Таких евреев, как Каннегисер-старший, я никогда еще не встречала. Раньше я думала, что евреи – те же русские, только с нерусской фамилией. Вроде петроградских немцев или поляков. Пока не заболела бабушка, у нас часто принимали гостей. Я знала, что биржевой маклер Тер-Осипян – армянин, а присяжный поверенный Ехно – финляндец. Выглядели, держались, разговаривали «инородцы» так же, как все. Если бы папа однажды, не помню по какому поводу, не обронил бы, что наш семейный доктор Лев Львович – еврей, мне бы это и в голову не пришло.
Но старик в черной шапочке, будто злой чародей, возведший неодолимую преграду между мной и Давидом, испугал и заинтриговал меня. Природу его чар нужно было разгадать, иначе они не рассеются – такое у меня было чувство. И я засела за книги.
Оказалось, что книжек про евреев в книжных лавках очень много. Уроки я теперь по большей части прогуливала, домашних заданий не делала, благо гимназия стала не той, что прежде: преподаватели ходили растерянные, многие вообще исчезли, да и девочек в классе осталась едва половина.

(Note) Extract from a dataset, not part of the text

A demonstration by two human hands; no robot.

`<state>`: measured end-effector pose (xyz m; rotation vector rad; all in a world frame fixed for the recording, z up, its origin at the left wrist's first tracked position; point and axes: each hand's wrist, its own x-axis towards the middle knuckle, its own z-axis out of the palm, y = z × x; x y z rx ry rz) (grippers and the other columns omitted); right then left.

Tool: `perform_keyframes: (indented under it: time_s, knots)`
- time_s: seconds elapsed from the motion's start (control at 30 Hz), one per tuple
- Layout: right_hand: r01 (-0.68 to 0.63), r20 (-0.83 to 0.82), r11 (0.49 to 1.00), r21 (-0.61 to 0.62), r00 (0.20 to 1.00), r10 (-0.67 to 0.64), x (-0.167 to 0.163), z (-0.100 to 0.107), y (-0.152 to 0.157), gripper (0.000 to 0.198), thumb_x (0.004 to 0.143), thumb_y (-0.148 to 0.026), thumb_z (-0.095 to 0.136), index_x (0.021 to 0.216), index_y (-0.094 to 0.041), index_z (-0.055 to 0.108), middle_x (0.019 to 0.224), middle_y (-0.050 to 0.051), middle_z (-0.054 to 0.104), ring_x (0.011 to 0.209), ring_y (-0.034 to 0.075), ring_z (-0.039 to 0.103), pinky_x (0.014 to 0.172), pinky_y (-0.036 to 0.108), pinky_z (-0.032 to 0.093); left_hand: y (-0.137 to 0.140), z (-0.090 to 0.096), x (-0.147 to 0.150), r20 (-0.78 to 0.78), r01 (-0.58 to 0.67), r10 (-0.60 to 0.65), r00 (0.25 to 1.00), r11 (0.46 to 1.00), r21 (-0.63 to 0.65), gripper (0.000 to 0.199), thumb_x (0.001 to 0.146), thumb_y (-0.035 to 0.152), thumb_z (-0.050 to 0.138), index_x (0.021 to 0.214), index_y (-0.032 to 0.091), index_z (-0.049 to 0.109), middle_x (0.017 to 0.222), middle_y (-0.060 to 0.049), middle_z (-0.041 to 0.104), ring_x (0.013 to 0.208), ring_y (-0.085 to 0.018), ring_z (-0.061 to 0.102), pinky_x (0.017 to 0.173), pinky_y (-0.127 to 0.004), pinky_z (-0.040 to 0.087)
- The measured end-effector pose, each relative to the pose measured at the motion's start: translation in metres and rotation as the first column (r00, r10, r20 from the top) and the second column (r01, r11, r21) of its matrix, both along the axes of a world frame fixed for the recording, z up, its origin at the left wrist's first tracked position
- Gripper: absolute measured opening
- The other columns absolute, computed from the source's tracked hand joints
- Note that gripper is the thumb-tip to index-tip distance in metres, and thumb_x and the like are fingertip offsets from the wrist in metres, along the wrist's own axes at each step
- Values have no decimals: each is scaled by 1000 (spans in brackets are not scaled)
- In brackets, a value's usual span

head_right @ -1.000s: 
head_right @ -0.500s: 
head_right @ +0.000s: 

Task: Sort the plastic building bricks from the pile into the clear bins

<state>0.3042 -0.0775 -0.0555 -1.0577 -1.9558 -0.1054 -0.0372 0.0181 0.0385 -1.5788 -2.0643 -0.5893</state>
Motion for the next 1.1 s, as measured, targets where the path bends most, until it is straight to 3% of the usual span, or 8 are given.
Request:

До глубокой ночи, холодея от мистического ужаса, я читала то про страшное чудище по имени Голем, то про всемирный заговор сионских мудрецов, то про всесилие еврейского капитала, то про кровь христианских младенцев. Всё это не отвращало меня от евреев, а наоборот притягивало к таинственному племени. Надменная иудейская непримиримость к любовным связям с гоями меня завораживала. «Отец мой сказал, что закон Моисея любить запрещает тебя, – шептала я с полузакрытыми глазами, раскачиваясь в ритм лермонтовским строкам. – Мой друг, я внимала отцу не бледнея, затем, что внимала любя… И мне обещал он страданья, мученья, И нож наточил роковой, И вышел… Мой друг, берегись его мщенья, он будет как тень за тобой». Я представляла себе, как мы с Давидом лежим посреди Садовой улицы двумя хладными трупами, а старик у себя в угрюмой келье возжигает жертвенную свечу и читает по-древнееврейски молитву Авраама-сыноубийцы.
Но вскоре я вычитала, что еврейкой не обязательно родиться – ею можно стать, и во мне забрезжил свет надежды. Нужно принять Гиюр, поклясться соблюдать заповеди Торы – только и всего!
Господи Иисусе, то есть не Иисусе, а Яхве! Я была готова выучить все 613 заветов наизусть и свято их выполнять, даже самые странные: проломить затылок осленку, если хозяин не желает выкупить его, или приготовить пепел непонятной «красной коровы». Гои, принявшие «закон Моисея», называются «гер» и обладают всеми правами еврейства. Для женщин, правда, есть одно ограничение: они не могут выходить замуж за коэнов, потомков первосвященника Аарона, ну и черт с ними. Давид происходит не от каких-то там священников, а от царей!
Я начала зубрить Тору на русском и на иврите. Думала: месяца через три, когда все заповеди будут у меня от зубов отскакивать, пойду к господину Каннегисеру и скажу, чтобы он или какие угодно раввины испытали меня и приняли в еврейки. Вряд ли это будет труднее, чем прошлогодний экзамен по церковно-славянской грамматике, который я сдала с третьей попытки.